A Material Weakness is a deficiency, or a combination of deficiencies, in Internal Financial Controls with reference to Financial Statements, such that there is a reasonable possibility that a material misstatement of the Companys Annual or Interim Financial Statements will not be prevented or detected on a timely basis.
In our Opinion, the Company has, in all material respects, maintained adequate Internal Financial controls with reference to Financial Statements as of 31st March, 2021, based on the internal control with reference to Financial Statements criteria established by the Company considering the essential components of Internal Control stated in the Guidance Note issued by the ICAI, an except for the possible effects of the material weaknesses described above on the achievement of the objectives of the control criteria, the Companys Internal Financial Controls with reference to Financial Statements were operating effectively as of 31st March, 2021.

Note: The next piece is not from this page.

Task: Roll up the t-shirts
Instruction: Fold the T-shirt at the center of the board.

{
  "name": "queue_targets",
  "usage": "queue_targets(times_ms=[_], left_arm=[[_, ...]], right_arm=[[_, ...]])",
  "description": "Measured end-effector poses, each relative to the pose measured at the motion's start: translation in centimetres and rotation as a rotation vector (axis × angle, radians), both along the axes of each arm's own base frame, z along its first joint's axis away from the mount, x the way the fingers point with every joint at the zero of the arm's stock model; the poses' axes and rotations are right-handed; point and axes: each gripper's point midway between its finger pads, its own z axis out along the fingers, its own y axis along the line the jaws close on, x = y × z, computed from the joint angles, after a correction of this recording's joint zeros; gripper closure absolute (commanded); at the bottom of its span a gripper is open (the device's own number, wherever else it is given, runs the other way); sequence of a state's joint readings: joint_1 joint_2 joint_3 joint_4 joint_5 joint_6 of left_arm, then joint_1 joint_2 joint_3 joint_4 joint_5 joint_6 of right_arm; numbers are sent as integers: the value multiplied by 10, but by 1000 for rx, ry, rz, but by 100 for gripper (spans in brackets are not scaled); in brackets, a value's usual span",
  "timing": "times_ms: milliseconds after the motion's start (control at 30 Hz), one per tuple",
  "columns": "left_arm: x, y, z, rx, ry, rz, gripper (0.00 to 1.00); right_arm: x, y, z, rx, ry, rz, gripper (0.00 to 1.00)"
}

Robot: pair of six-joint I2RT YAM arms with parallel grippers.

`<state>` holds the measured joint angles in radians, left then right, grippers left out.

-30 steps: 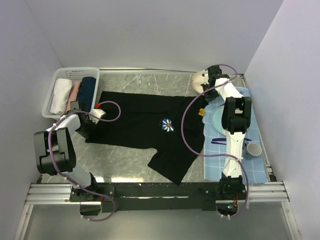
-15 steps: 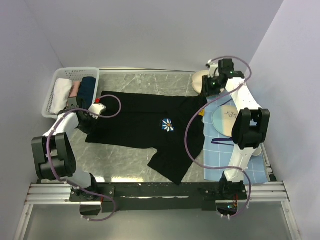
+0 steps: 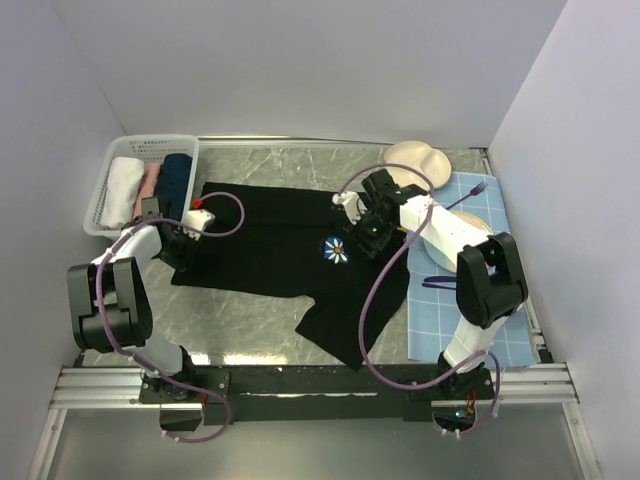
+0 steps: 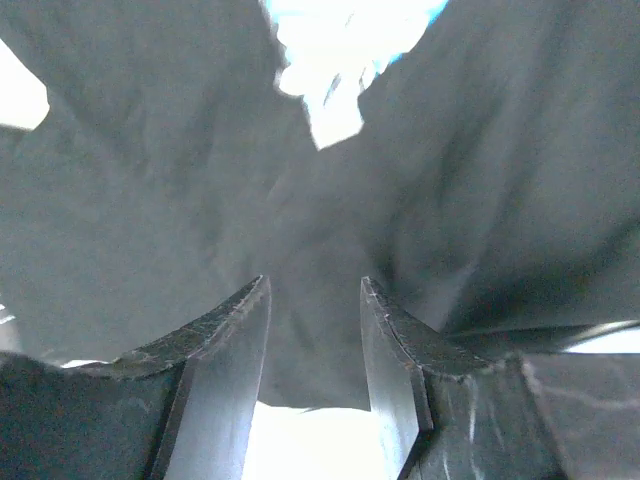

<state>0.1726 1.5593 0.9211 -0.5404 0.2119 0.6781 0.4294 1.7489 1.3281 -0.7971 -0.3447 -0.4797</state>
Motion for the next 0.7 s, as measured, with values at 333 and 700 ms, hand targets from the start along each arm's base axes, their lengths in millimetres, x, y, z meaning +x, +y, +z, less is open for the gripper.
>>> queue_targets(times_ms=[333, 700], left_arm=[[-13, -3, -5, -6, 15, 9, 71], [-21, -4, -6, -9, 17, 15, 71]], right_arm=[[34, 27, -3, -37, -201, 134, 48], [43, 36, -45, -114, -177, 149, 46]])
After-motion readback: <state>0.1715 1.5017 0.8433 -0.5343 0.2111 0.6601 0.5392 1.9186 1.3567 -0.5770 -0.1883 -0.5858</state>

We have considered the material weakness identified and reported above in determining the nature, timing, and extent of audit tests applied in our Audit of the Standalone Financial Statements of the Company for the year ended 31st March, 2021, and these material weaknesses have affected our opinion on the Standalone Financial Statements and we have issued a Disclaimer of Opinion on the Standalone Financial Statements of the Company.